A breakthrough appeared to come with the appointment of a three-man Peace Commission, of the Rev. Michael Scott,
B. P. Chaliha (the Chief Minister of Assam), and J. P. Narayan, which was able to negotiate a ceasefire beginning in
May 1964. However efforts to bring about a permanent settlement failed as the two sides could not agree on a formula
for settlement. The ceasefire continued in name until September 1972 when it was unilaterally terminated by the
Indian government, but in practice fighting had continued and by the late 1960s the situation in Nagaland had
reverted almost to what it had been before the ceasefire. Further allegations of brutalities were made against the
Indian army. However it appeared that the Indian forces had been strengthened and the NCC guerrillas weakened
during these years. There were divisions within the guerrilla forces, with one breakaway group in a much publicized
surrender in August 1973, and perhaps more importantly a well entrenched Nagaland state government of the Naga
National Organization (NNO) which had joined with the Indian government and which supported measures against
the guerrillas. Many NCC guerrillas had taken refuge on the Burmese side of the border while Phizo remained in exile
in London. A new state government in Nagaland, the United Democratic Front (UDF) elected in 1974, attempted to
negotiate a ceasefire, but this was refused by the Indian government, which was now in a position finally to defeat the
much depleted NCC forces, who by 1975 were surrendering in significant numbers.

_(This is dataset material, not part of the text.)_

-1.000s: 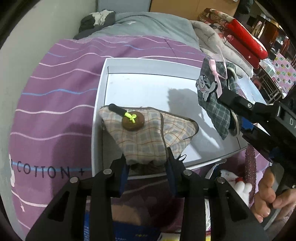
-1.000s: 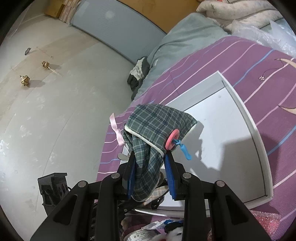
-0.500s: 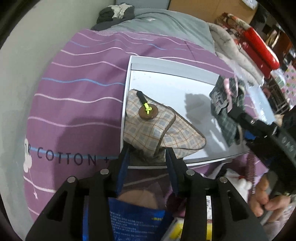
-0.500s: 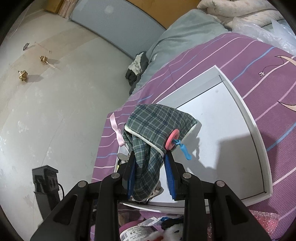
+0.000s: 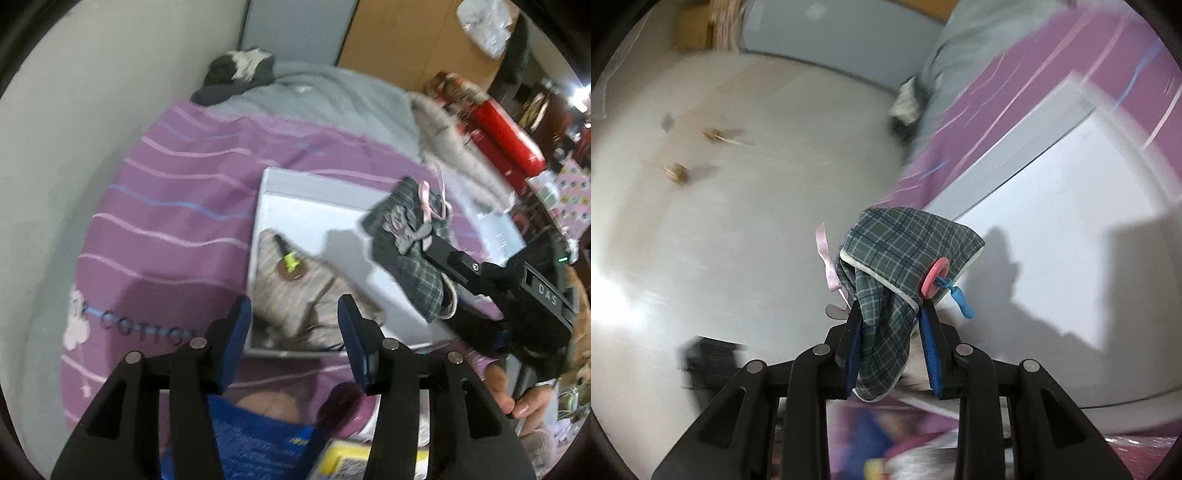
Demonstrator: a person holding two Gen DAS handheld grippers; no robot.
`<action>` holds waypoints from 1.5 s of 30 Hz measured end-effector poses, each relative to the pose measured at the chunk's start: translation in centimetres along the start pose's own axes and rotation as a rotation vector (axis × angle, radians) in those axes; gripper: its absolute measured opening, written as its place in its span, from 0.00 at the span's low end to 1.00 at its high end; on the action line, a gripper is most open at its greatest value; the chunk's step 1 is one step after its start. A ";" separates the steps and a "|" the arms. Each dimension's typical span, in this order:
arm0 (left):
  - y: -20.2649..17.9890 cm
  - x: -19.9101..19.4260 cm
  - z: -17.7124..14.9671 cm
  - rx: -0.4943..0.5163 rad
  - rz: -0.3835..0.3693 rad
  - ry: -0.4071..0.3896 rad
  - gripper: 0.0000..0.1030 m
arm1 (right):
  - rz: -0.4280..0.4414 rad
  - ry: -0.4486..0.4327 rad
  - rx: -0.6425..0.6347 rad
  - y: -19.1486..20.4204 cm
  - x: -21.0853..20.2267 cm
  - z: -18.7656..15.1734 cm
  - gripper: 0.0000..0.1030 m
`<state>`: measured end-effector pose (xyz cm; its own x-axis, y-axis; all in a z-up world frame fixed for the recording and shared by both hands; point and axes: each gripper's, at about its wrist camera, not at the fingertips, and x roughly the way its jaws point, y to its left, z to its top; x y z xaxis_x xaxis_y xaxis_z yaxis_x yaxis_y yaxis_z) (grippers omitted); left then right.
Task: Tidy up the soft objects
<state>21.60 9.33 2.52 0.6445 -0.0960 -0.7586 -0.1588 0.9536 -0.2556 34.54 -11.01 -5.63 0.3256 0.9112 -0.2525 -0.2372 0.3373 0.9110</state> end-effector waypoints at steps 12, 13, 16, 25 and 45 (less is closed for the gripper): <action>-1.9 2.0 -0.5 0.040 -0.035 0.021 0.40 | -0.385 -0.102 -0.012 1.3 -2.7 0.5 0.74; -1.9 2.2 -0.5 0.039 -0.035 0.025 0.40 | -0.415 -0.124 -0.014 1.5 -3.3 0.5 0.74; -2.0 2.3 -0.6 0.041 -0.023 0.029 0.40 | -0.482 -0.159 -0.031 2.0 -4.6 0.5 0.74; -1.2 1.3 -0.5 0.048 0.037 0.021 0.40 | -0.582 -0.012 -0.411 8.3 0.4 -3.2 0.72; 1.0 0.3 -0.2 -0.019 -0.072 -0.023 0.39 | -0.140 -0.002 -0.073 1.3 -2.4 0.6 0.20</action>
<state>21.42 10.20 1.92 0.6716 -0.1573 -0.7240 -0.1253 0.9390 -0.3203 33.95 -12.92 -3.62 0.3624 0.8534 -0.3747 -0.2548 0.4774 0.8409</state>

Some Nagas, while supporting the ideal of independence, nevertheless argued that armed conflict against the full
power of the Indian state could only lead to suffering for Nagas and ultimate defeat, and that resistance should be on
the political plane, with the search for maximum autonomy within the Indian Union. The Naga Peace Council, a
continuation of the body which had brought about the ceasefire of the 1960s, made contact with the underground

forces. The result was the Shillong Accord signed between the governor and the representatives of the FGN in
November 1975. The provisions of the Accord stated that the signatories accepted the binding extent of the Indian
constitution, that weapons would be surrendered to the Peace Council, that security operations would be suspended
and that the curfew would be lifted. This Accord reflected the strong desire for peace within Nagaland but it was not
accepted by all of the Naga resistance; Phizo in London repudiated it as did the Chinese-influenced Alle command led
by J. H. Muivah based in Burma, which introduced a new ideological note into the formerly heavily Christian Naga
movement. This group became the National Socialist Council of Nagaland (NSCN) and carried on its struggle from
Burma for many years, although heavily outnumbered by Indian forces.
By the 1980s most of Nagaland was at peace in contrast to the various insurgent movements active in the other Tribal
States and Territories of the north-east and the growing conflict within Assam between Assamese and Muslim
immigrants from Bangladesh. The NSCN, however, was still active not only in Nagaland but among the Nagas of
neighbouring Manipur, and there were continuing clashes between the NSCN based in Burma and the Indian army,
and allegations of human rights violations by military forces. Within constitutional politics there had been growing
dissidence in the ruling Congress I Party (the NNO had merged with the Congress Party in 1976) but its future
appeared secure when it was re-elected in November 1987; however it lost its majority in August 1988 and, rather
than allow the newly formed opposition group, the Joint Regional Legislature Party, form a government, the
legislature was dismissed and the state was placed under Presidents rule (i.e. direct rule from Delhi).
Notwithstanding the many problems that continuing insurgency has created, Nagalands future will depend on how
well government can fulfil the expectations of its people at 42% its literacy rate is higher than that of India as a
whole yet jobs are scarce, especially outside the civil service. Nagas have successfully resisted the imposition of Hindi
by the central government in favour of English, but a knowledge of Hindi is necessary to function in the north of India
at least and this may limit opportunities outside the state.